Notice also that the RESIZE_OPTIONS
value is formatted as JSON, allowing maximum flexibility in configuring the resize operation. As you can see, I set the withoutEnlargement
parameter as well as the desired width, so that images already smaller than the width would not be enlarged.
Calling a Rising Cloud Web Service
By default, Rising Cloud requires that app clients supply an API key with each request as an HTTP header with the name X-RisingCloud-Auth:
So, to test the Web Service, I used the curl command-line tool to send a POST
request containing a JSON payload in the format emitted by the Cloudflare Worker and the API key:
curl -d @example-request.json \ -H 'Content-Type: application/json' \ -H 'X-RisingCloud-Auth: ' \ https://b2-risingcloud-demo.risingcloud.app/thumbnail
As expected, the Web Service responded with the URL of the newly created thumbnail:
{ "thumbnail":"https://s3.us-west-001.backblazeb2.com/my-bucket/image001_tn.jpg" }
(JSON formatted for clarity)
The final piece of the puzzle was to create a Cloudflare Worker from the Backblaze B2 Proxy template, and add a line of code to include the Rising Cloud API key HTTP header in its notification.
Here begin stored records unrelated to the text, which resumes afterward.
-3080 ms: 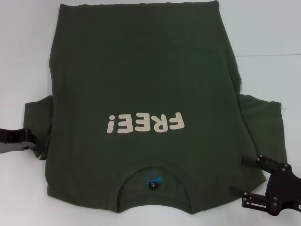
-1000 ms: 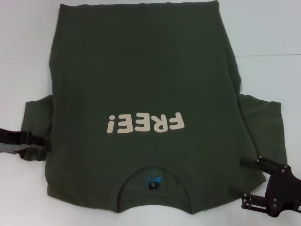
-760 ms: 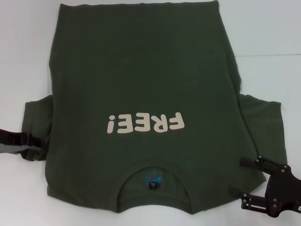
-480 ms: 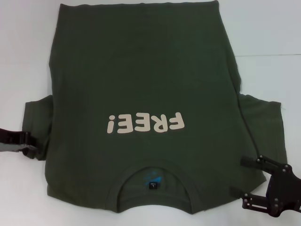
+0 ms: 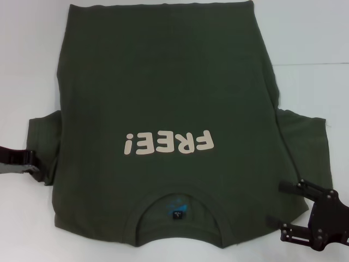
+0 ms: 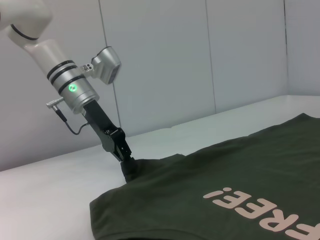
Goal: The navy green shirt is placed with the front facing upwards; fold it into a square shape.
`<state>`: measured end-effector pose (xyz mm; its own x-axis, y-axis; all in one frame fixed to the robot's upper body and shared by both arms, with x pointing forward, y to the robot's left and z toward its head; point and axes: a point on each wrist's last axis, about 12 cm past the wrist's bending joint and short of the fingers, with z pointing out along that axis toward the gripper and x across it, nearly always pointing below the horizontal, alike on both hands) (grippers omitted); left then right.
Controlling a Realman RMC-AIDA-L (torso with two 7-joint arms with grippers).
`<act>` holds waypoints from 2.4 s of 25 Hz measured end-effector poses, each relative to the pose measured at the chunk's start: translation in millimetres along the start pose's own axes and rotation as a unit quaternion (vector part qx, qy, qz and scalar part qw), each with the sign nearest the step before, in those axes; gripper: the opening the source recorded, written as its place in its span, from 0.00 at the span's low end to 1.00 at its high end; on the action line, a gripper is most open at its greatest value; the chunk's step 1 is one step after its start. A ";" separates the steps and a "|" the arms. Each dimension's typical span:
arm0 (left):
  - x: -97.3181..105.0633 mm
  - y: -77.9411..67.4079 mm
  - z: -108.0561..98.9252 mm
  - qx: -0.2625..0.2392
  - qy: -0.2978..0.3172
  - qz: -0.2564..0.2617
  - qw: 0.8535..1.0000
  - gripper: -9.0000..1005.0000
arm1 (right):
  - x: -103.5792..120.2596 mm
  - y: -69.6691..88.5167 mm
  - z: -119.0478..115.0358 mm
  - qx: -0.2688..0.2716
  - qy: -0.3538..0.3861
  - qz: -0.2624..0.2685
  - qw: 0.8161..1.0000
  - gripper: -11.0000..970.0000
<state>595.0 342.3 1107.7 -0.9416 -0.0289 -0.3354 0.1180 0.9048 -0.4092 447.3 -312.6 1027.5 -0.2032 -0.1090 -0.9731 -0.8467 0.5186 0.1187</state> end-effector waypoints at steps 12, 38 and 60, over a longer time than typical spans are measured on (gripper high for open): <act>-7.0 3.5 -20.3 0.032 -0.025 -0.018 0.999 0.06 | 0.1 0.5 0.9 0.000 -0.001 0.001 1.000 0.91; -7.4 5.2 -26.0 0.032 -0.024 -0.011 0.999 0.07 | -1.1 -0.4 2.6 -0.002 -0.002 -0.001 1.000 0.91; -4.7 -1.5 -8.6 -0.001 0.001 0.026 1.000 0.36 | -3.0 0.0 3.6 -0.008 -0.007 -0.003 1.000 0.91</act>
<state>596.5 344.8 1117.2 -0.9350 0.0184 -0.3541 0.1658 0.9055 -0.3905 449.6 -309.3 1029.7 -0.1924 -0.1002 -0.9762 -0.8553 0.5049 0.1167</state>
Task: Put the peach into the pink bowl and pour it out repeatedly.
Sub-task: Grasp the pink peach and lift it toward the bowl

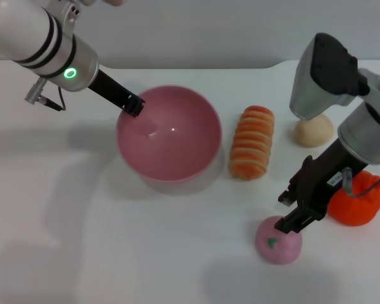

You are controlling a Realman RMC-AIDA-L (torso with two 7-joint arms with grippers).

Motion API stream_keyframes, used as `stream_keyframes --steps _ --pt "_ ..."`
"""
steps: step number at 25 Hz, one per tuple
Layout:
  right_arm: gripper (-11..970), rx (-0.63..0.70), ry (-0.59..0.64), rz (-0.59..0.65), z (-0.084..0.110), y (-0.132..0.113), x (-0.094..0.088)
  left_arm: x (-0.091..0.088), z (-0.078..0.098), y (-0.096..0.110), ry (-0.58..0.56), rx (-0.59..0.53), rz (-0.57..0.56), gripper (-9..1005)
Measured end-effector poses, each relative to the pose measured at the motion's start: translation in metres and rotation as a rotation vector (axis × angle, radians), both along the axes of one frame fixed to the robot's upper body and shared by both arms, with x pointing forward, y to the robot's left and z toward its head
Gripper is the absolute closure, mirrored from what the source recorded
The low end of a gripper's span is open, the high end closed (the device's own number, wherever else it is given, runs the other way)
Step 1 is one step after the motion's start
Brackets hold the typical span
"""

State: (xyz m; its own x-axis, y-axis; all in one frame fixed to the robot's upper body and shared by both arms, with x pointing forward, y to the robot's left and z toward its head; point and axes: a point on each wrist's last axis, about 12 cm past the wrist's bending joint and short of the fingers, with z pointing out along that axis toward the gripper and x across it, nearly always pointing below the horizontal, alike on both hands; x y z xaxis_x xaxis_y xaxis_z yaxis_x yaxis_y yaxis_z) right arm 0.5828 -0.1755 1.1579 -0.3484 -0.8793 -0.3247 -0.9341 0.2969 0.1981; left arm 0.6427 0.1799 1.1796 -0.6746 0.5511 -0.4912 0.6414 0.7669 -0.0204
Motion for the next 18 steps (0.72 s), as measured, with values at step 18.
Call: stream_keyframes --steps 18 --pt "436 -0.059 0.035 -0.006 -0.033 0.002 -0.004 0.003 0.007 -0.011 -0.027 -0.007 -0.025 950"
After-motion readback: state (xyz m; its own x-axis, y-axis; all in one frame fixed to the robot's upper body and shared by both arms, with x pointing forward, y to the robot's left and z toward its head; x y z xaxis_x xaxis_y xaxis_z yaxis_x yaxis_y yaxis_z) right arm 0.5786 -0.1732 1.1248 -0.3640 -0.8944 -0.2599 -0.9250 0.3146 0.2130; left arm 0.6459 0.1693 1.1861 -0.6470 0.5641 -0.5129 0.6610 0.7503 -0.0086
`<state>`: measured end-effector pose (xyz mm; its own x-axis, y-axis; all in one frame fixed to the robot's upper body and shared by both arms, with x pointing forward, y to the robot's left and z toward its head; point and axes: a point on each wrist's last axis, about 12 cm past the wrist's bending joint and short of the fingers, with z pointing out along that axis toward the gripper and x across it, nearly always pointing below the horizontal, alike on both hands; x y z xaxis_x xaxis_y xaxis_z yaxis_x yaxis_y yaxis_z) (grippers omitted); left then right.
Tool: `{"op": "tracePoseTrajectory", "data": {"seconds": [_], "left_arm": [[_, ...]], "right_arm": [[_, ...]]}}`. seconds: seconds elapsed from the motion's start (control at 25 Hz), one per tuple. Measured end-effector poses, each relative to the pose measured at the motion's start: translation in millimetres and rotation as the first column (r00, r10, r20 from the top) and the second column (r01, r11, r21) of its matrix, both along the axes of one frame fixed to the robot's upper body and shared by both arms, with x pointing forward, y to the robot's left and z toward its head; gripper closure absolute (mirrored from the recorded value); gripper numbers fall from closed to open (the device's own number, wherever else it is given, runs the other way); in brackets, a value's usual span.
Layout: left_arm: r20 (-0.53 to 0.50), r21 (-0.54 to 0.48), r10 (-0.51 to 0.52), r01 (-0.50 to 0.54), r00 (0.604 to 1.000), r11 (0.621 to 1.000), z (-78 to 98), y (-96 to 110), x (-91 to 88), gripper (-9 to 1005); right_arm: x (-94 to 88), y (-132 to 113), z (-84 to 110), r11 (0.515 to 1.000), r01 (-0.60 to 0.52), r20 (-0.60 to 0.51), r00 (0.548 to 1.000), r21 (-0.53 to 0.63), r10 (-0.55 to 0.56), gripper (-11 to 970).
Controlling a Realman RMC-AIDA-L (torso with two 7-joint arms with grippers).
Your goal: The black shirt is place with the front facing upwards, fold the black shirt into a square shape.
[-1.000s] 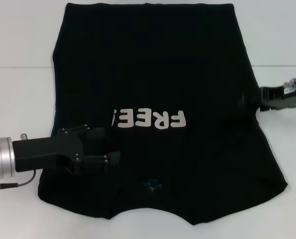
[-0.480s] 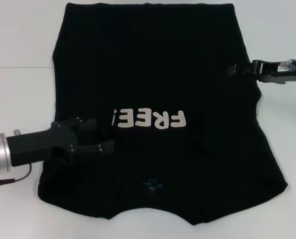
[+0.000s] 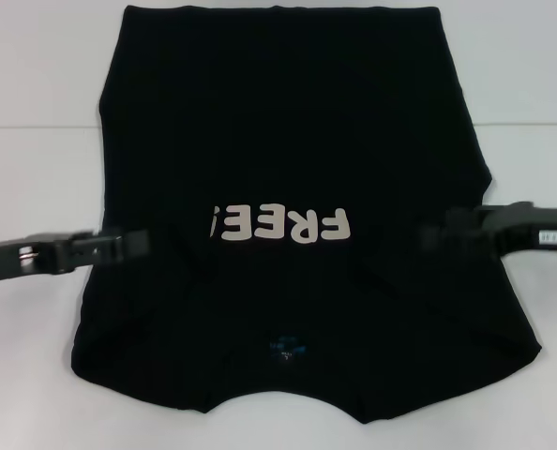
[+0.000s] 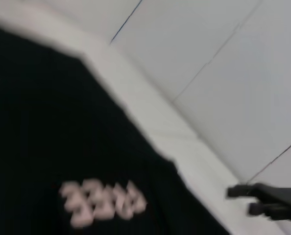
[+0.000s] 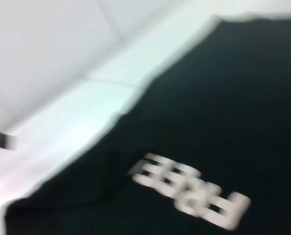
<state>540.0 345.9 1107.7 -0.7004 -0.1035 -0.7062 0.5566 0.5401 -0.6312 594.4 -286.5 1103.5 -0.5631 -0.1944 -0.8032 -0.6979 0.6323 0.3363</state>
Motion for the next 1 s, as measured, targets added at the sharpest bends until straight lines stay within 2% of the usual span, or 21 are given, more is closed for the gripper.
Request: {"op": "tracePoseTrajectory", "data": {"seconds": [0.08,0.2,0.44,0.56,0.8,1.0], "left_arm": [[-0.1,0.017,0.008,-0.006,0.995,1.0,2.5,7,0.7,76],[-0.224,0.068,0.038,-0.023,0.974,0.997,7.7,19,-0.1,76],[-0.422,0.236,0.159,-0.061,0.892,0.97,22.0,35,1.3,76],[-0.495,0.292,0.204,-0.059,0.845,0.955,25.1,31,9.0,76],[-0.548,0.429,0.251,0.01,0.798,0.903,20.5,10,23.2,77],[-0.524,0.491,0.255,0.045,0.813,0.87,18.8,-7,31.5,76]], "right_arm": [[-14.7,6,-6.4,0.997,-0.067,0.097,0.993,0.034,0.064,257],[-31.3,11,-18.6,0.991,-0.129,0.214,0.969,0.016,0.123,261],[-50.6,8,-35.9,0.986,-0.166,0.303,0.938,-0.031,0.167,264],[-58.1,5,-39.9,0.984,-0.173,0.344,0.922,-0.04,0.176,265],[-72.6,5,-51.3,0.975,-0.21,0.408,0.886,-0.067,0.219,268],[-75.8,6,-54.1,0.975,-0.213,0.41,0.886,-0.059,0.219,270]]}}
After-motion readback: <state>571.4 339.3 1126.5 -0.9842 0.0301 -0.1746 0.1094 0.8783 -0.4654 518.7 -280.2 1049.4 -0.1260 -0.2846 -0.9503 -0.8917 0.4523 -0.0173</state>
The Cloudflare Worker configuration includes its Backblaze B2 credentials, Backblaze B2 endpoint, Rising Cloud API key, and the Web Service endpoint (webhook):
This short video shows the application in action, and how Rising Cloud spins up new instances to handle an influx of traffic:
Process Your Own Backblaze B2 Files in Rising Cloud
You can deploy an application on Rising Cloud to respond to any Backblaze B2 operation(s). You might want to upload a standard set of files whenever a bucket is created, or keep an audit log of Backblaze B2 operations performed on a particular set of buckets. And, of course, you’re not limited to triggering your Rising Cloud application from a Cloudflare worker—your app can respond to any HTTP request to its endpoint.